Copy the listing below in full and skip every picture.

[Data extract]

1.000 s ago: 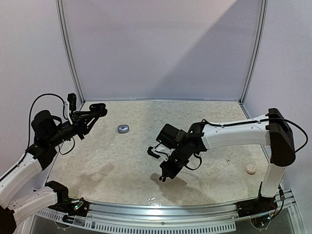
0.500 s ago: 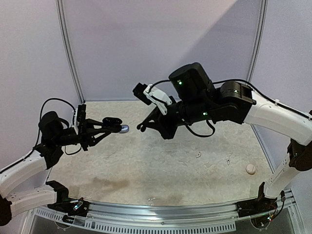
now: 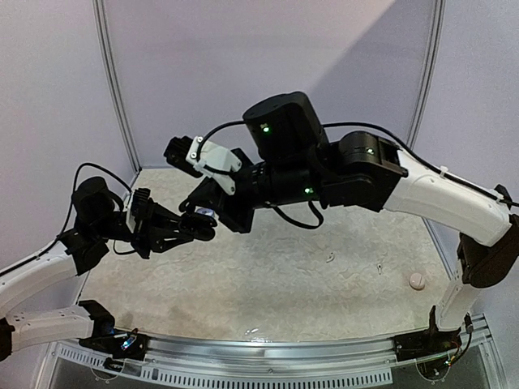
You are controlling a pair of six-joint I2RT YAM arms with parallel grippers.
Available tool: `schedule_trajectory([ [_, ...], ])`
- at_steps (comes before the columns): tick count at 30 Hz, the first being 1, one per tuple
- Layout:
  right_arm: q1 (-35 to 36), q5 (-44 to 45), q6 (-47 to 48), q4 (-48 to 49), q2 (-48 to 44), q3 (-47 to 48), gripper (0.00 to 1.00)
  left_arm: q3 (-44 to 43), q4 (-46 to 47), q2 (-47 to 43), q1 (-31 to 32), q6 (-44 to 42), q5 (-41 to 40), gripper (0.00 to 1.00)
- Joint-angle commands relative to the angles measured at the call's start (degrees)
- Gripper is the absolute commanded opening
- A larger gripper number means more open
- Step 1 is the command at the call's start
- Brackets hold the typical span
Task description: Insert the wireless bluetooth earbuds into the charging case
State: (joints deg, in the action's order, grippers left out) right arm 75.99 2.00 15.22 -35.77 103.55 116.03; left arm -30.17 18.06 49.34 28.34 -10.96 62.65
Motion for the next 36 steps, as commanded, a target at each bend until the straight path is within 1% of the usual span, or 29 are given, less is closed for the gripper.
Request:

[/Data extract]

• [Task response]
1.000 s ago: 
0.500 s ago: 
now: 
You are controlling a pair of six-joint I2RT YAM arms with parallel grippers.
Available tool: `schedule_trajectory([ [_, ...], ])`
- at_steps (comes before the columns): tick count at 30 Hz, the first being 1, one per tuple
- Layout:
  right_arm: q1 (-35 to 36), q5 (-44 to 45), q6 (-47 to 48), q4 (-48 to 49), q2 (-48 to 44), q3 (-47 to 48), gripper (0.00 to 1.00)
  left_arm: q3 (-44 to 43), q4 (-46 to 47), q2 (-47 to 43), q1 (-31 to 32), q6 (-44 to 42), q5 (-41 to 40), gripper (0.00 to 1.00)
- Joint-angle commands relative to the angles measured at the call's start (degrees)
- Gripper is the absolute commanded opening
- A larger gripper number means more open
- Step 1 is the command at the call's start
- Brackets hold the typical span
Task description: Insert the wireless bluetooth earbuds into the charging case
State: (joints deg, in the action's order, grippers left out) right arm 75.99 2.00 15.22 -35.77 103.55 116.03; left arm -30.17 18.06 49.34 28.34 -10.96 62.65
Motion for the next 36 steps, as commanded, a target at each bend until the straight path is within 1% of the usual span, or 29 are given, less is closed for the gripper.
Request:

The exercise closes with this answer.